CeBiTec Colloquium

 date 

Monday, January 23rd 2012, 17 c.t.

 location 

G2-104, CeBiTec Building

 speaker 

Dr. Roland Mumm

Plant Research International, Wageningen, the Netherlands
Centre for BioSystems Genomics, Wageningen, the Netherlands

title 

A metabolomics approach to decipher bioactive traits in food crops

abstract 

Global food crops such as rice, melon, tomato, but also mushrooms are of high economic importance. The commercial value of crops is determined by the tissue quality in relation to aspects of, for example, flavour, fragrance, or shelf life but also by its resistance against pests. Hence the quality of crops is a direct function of their metabolite content. Each of these can be fully defined in terms of the metabolic profile of the material concerned at a particular time.

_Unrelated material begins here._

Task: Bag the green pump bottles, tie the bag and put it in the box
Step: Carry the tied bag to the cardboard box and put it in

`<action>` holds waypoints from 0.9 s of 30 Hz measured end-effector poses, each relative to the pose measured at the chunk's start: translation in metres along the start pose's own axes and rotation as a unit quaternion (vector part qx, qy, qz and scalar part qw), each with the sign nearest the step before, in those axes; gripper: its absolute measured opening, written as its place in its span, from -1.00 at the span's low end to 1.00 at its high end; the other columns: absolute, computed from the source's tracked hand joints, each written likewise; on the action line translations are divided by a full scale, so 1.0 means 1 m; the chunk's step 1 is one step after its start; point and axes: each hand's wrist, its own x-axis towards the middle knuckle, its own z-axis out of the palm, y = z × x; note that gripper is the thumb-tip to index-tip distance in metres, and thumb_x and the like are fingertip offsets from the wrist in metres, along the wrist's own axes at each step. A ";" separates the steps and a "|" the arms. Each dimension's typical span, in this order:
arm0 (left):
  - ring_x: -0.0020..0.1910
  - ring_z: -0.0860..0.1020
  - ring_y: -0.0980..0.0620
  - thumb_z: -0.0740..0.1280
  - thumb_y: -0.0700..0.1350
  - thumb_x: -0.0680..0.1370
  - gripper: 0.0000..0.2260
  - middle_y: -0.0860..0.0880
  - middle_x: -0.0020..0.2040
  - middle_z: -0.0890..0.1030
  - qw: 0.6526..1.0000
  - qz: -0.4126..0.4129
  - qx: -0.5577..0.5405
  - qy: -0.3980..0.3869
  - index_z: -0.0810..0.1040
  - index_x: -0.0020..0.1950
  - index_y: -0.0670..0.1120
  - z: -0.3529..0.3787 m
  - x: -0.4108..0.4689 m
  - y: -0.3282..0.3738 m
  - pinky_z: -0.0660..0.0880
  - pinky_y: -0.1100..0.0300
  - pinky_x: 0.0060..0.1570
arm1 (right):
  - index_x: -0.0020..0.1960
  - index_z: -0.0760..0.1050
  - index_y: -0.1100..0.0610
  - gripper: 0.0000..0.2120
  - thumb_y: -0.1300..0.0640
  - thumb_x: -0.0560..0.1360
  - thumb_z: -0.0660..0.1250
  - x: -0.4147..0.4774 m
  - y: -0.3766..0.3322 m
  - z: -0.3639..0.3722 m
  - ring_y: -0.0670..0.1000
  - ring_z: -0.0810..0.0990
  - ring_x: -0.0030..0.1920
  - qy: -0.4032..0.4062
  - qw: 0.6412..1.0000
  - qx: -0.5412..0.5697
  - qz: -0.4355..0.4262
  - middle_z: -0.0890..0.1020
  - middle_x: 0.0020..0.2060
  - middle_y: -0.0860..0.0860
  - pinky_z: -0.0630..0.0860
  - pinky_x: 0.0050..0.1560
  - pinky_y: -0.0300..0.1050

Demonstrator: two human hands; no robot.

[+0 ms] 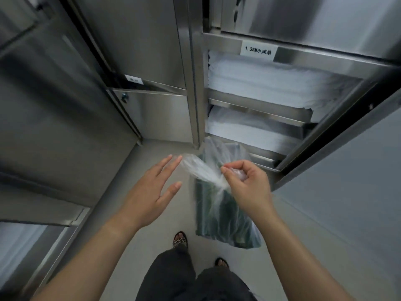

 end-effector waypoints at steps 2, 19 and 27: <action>0.46 0.02 0.29 -0.10 0.33 0.49 -0.50 0.22 0.50 0.06 0.999 -0.035 0.001 0.034 -0.05 0.43 0.35 -0.003 -0.027 0.003 0.02 0.28 0.39 | -0.20 0.58 0.02 -0.93 0.15 0.44 0.43 -0.005 -0.007 0.005 -0.23 0.50 -0.43 -0.033 0.999 0.007 -0.009 0.62 -0.35 -0.13 0.44 -0.41 -0.42; 0.48 0.08 0.18 -0.10 0.34 0.48 -0.49 0.14 0.52 0.10 0.894 -0.374 -0.004 0.249 -0.05 0.43 0.35 0.001 -0.288 0.011 0.09 0.25 0.38 | -0.15 0.57 0.18 -0.95 0.19 0.46 0.39 -0.125 -0.046 0.137 -0.18 0.36 -0.58 -0.389 0.914 -0.085 -0.081 0.56 -0.43 0.01 0.31 -0.55 -0.41; 0.47 0.16 0.09 -0.11 0.33 0.49 -0.46 0.08 0.52 0.15 0.818 -0.492 0.027 0.297 -0.03 0.47 0.27 -0.008 -0.467 -0.005 0.13 0.20 0.38 | -0.19 0.57 0.11 -0.95 0.16 0.45 0.40 -0.262 -0.054 0.249 -0.20 0.45 -0.52 -0.506 0.841 -0.104 -0.158 0.66 -0.31 -0.04 0.37 -0.48 -0.39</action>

Within the framework of the EU-project METAPHOR we applied a range of six complementary metabolomic profiling platforms in order to study the spatial and developmental dynamics of metabolic profiles in different crop species. Multivariate data analysis approaches were then applied to visualize inter-analyte relationships. In melon, for example, the study design enabled the identification of so-called co-regulated hub metabolites in metabolic association networks and revealed links of primary and secondary metabolism to key mineral and volatile flavour complements.

In another example an untargeted metabolomics approach was used to detect an infection of compost colonised with white button mushroom culture by a pathogenic fungus based on the volatile headspace profiles. In the Netherlands, the white button mushroom is grown in bulk production. Recently, the dutch mushroom sector faced large problems by an infection of the green mould (Trichoderma aggressivum) which results in large yield losses.

These metabolomics technologies are thus enabling us to identify and home in on essential candidate metabolites which can become the subject of high-throughput screening approaches as part of targeted breeding programmes aimed at improvement of flavour and fragrance or an increased resistance in crops.